Task requirements » What is needed here is a verbatim copy of the records that follow.

Dataset records »
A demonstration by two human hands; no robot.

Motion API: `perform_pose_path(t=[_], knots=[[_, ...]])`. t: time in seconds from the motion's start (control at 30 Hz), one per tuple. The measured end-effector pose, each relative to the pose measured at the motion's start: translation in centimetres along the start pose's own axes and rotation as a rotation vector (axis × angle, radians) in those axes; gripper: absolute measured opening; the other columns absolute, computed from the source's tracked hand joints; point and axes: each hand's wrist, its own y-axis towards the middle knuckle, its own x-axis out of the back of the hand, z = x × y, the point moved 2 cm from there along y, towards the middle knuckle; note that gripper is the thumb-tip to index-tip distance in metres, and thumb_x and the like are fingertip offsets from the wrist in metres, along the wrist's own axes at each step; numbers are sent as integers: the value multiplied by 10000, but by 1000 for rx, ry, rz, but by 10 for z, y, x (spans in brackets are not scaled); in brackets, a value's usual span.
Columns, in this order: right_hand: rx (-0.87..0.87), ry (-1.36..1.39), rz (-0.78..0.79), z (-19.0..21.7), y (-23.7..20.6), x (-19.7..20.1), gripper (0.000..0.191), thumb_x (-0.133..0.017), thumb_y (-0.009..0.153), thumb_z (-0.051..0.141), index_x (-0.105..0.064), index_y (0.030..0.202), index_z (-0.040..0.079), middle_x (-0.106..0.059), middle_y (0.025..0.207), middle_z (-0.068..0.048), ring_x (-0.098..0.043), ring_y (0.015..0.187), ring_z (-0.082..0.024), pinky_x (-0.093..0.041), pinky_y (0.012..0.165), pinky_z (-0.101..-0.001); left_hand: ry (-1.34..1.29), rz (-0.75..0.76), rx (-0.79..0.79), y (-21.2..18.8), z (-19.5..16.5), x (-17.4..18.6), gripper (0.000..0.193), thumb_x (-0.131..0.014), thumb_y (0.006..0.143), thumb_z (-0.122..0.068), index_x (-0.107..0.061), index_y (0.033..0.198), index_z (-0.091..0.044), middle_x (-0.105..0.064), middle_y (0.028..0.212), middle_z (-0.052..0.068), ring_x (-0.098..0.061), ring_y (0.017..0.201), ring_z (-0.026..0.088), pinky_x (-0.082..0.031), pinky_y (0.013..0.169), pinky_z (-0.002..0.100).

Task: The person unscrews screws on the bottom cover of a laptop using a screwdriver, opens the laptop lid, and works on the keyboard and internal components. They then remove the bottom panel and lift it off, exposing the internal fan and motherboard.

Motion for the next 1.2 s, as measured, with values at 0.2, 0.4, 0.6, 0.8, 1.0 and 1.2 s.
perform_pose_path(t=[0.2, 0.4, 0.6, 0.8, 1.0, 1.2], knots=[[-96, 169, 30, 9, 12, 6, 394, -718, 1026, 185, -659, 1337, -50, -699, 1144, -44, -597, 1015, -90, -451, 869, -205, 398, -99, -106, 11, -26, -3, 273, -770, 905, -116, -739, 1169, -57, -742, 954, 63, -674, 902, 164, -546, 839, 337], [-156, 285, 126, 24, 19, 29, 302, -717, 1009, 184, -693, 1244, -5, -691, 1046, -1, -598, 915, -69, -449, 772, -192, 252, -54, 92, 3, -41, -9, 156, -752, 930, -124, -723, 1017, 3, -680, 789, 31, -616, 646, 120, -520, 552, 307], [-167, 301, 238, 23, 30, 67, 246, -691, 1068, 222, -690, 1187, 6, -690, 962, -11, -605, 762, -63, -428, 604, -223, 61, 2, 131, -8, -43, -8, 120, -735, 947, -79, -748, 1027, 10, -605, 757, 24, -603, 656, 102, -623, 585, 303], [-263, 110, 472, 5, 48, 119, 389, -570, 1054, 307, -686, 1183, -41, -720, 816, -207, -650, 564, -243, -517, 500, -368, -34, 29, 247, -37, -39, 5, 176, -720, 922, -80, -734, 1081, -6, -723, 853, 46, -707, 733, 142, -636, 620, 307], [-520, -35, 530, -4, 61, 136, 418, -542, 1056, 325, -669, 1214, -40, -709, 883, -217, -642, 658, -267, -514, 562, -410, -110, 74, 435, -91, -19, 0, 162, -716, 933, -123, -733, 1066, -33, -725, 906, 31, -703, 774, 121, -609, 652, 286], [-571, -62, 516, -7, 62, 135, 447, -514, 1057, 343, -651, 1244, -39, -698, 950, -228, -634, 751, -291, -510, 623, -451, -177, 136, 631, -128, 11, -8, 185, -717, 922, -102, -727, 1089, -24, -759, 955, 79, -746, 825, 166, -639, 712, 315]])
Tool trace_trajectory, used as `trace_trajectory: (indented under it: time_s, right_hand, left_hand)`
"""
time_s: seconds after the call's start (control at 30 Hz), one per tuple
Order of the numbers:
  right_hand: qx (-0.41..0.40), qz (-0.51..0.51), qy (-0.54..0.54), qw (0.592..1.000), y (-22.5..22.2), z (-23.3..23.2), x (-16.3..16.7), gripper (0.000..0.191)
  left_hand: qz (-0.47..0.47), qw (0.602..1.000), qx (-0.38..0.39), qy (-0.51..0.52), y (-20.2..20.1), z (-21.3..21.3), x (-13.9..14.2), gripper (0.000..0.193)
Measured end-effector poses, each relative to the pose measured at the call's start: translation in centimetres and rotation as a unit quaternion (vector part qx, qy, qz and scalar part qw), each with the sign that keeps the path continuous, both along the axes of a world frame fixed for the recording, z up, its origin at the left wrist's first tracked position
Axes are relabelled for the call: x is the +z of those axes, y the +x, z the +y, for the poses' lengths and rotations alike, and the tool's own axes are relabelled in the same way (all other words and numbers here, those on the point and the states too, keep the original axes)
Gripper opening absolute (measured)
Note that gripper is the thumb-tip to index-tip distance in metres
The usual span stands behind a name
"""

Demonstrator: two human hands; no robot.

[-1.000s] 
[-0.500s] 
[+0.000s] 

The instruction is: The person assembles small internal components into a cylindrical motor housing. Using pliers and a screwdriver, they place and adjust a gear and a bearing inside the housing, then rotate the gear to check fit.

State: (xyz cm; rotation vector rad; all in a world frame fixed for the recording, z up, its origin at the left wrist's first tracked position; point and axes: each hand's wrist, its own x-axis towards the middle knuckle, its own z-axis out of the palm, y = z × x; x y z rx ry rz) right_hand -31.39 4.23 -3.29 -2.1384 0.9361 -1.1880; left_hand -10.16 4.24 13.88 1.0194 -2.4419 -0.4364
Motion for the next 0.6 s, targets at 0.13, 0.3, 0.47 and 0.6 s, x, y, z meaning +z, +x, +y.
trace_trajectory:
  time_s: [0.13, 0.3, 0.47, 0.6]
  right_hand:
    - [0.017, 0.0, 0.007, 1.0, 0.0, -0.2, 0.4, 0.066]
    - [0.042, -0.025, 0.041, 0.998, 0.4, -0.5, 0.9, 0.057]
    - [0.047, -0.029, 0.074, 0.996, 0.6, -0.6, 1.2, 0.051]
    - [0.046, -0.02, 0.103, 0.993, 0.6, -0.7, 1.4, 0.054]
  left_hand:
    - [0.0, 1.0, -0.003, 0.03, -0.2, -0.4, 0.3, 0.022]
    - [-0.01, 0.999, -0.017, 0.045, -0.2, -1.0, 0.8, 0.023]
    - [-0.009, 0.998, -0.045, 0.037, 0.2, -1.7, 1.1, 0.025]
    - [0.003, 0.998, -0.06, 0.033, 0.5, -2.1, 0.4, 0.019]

Answer to this task »
A demonstration by two human hands; no robot.

Motion API: `perform_pose_path(t=[_], knots=[[_, ...]])`. t: time in seconds from the motion's start (control at 30 Hz), one per tuple. The measured end-effector pose, each relative to the pose measured at the motion's start: translation in centimetres along the start pose's own axes and rotation as a rotation vector (axis × angle, radians) in those axes; gripper: absolute measured opening; the other columns absolute, computed from the source's tracked hand joints; point and axes: each hand's wrist, its own y-axis towards the middle knuckle, its own x-axis out of the back of the hand, z = x × y, the point moved 2 cm from there along y, towards the middle knuckle; note that gripper is the thumb-tip to index-tip distance in metres, and thumb_x and the like are fingertip offsets from the wrist in metres, along the wrist's own axes at each step; numbers are sent as integers: the value multiplied by 10000, but by 1000 for rx, ry, rz, but by 10 for z, y, x (spans in brackets are not scaled); in brackets, a value's usual span.
Columns, in this order: right_hand: rx (-0.87..0.87), ry (-1.36..1.39), rz (-0.78..0.79), z (-19.0..21.7), y (-23.7..20.6), x (-19.7..20.1), gripper (0.000..0.191), thumb_x (-0.133..0.017), thumb_y (-0.009..0.153), thumb_z (-0.051..0.141), index_x (-0.105..0.064), index_y (0.030..0.202), index_z (-0.040..0.079), middle_x (-0.106..0.059), middle_y (0.025..0.207), middle_z (-0.068..0.048), ring_x (-0.098..0.043), ring_y (0.015..0.187), ring_z (-0.082..0.024), pinky_x (-0.093..0.041), pinky_y (0.012..0.165), pinky_z (-0.101..-0.001); left_hand: ry (-1.34..1.29), rz (-0.75..0.76), rx (-0.79..0.79), y (-21.2..18.8), z (-19.5..16.5), x (-17.4..18.6), gripper (0.000..0.193), thumb_x (-0.131..0.014), thumb_y (0.006..0.143), thumb_z (-0.122..0.068), index_x (-0.107..0.061), index_y (0.033..0.198), index_z (-0.091..0.044), middle_x (-0.105..0.064), middle_y (0.028..0.212), middle_z (-0.052..0.068), ring_x (-0.098..0.061), ring_y (0.017..0.201), ring_z (-0.026..0.088), pinky_x (-0.082..0.031), pinky_y (0.013..0.169), pinky_z (-0.002..0.100).

Task: The person unscrews screws on the bottom cover of a laptop using a screwdriver, opens the laptop lid, and works on the keyboard and internal components. They then remove the bottom panel and lift it off, exposing the internal fan and motherboard.

Motion for the next 1.2 s, as measured, with values at 0.2, 0.4, 0.6, 0.8, 1.0 and 1.2 s.
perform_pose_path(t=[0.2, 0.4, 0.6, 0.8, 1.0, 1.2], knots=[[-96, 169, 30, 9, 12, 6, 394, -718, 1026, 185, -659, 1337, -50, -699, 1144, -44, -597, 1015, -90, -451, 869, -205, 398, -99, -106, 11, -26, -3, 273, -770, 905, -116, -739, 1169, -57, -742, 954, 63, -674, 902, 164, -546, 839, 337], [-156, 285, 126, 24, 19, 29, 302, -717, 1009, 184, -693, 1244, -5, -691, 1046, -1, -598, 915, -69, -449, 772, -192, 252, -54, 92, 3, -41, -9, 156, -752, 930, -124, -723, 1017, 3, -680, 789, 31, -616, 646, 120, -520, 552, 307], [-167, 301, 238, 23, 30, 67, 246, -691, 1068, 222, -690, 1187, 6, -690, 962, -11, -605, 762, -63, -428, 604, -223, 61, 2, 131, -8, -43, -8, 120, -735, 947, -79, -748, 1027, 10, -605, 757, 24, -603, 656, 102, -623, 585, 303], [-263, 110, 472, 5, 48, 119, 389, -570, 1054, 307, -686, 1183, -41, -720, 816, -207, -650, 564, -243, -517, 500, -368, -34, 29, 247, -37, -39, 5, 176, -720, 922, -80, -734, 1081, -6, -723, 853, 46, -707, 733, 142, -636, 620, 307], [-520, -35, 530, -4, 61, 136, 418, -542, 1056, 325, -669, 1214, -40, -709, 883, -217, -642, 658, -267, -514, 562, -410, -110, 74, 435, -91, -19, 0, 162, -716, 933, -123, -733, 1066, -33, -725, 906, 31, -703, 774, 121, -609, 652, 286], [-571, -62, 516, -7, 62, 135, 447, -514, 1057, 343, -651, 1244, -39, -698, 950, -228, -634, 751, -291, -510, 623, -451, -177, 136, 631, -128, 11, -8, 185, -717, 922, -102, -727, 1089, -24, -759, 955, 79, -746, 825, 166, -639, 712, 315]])
Tool trace_trajectory, used as `trace_trajectory: (indented under it: time_s, right_hand, left_hand)`
"""
time_s: seconds after the call's start (control at 30 Hz), one per tuple
Order of the numbers:
  right_hand: qx (-0.41..0.40), qz (-0.51..0.51), qy (-0.54..0.54), qw (0.592..1.000), y (-22.5..22.2), z (-23.3..23.2), x (-16.3..16.7), gripper (0.000..0.191)
  left_hand: qz (-0.47..0.47), qw (0.602..1.000), qx (-0.38..0.39), qy (-0.51..0.52), y (-20.2..20.1), z (-21.3..21.3), x (-13.9..14.2), gripper (0.000..0.193)
Measured end-effector poses, each relative to the pose measured at the call's start: translation in centimetres and rotation as a unit quaternion (vector part qx, qy, qz and scalar part qw), each with the sign that keeps the path continuous, both along the axes of a world frame fixed for the recording, z up, its origin at the left wrist's first tracked position
Axes are relabelled for the call: x is the +z of those axes, y the +x, z the +y, for the poses' lengths and rotations alike, and the tool's own axes are relabelled in the same way (all other words and numbers here, those on the point and the states too, keep the original axes)
Gripper opening absolute (measured)
Note that gripper is the thumb-tip to index-tip distance in metres
The usual span stands behind a name
"""

Demonstrator: two human hands; no robot.

[-1.000s] 
[-0.500s] 
[+0.000s] 

The instruction is: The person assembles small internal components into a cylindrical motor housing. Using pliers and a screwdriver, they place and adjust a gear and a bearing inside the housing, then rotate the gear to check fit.

State: (xyz cm; rotation vector rad; all in a world frame fixed for the recording, z up, its origin at the left wrist's first tracked position; point and axes: each hand's wrist, its own x-axis towards the middle knuckle, its own z-axis out of the palm, y = z × x; x y z rx ry rz) right_hand -31.39 4.23 -3.29 -2.1384 0.9361 -1.1880; left_hand -10.16 4.24 13.88 1.0194 -2.4419 -0.4364
Motion for the next 0.6 s, targets at 0.13, 0.3, 0.47 and 0.6 s, x, y, z meaning +z, +x, +y.
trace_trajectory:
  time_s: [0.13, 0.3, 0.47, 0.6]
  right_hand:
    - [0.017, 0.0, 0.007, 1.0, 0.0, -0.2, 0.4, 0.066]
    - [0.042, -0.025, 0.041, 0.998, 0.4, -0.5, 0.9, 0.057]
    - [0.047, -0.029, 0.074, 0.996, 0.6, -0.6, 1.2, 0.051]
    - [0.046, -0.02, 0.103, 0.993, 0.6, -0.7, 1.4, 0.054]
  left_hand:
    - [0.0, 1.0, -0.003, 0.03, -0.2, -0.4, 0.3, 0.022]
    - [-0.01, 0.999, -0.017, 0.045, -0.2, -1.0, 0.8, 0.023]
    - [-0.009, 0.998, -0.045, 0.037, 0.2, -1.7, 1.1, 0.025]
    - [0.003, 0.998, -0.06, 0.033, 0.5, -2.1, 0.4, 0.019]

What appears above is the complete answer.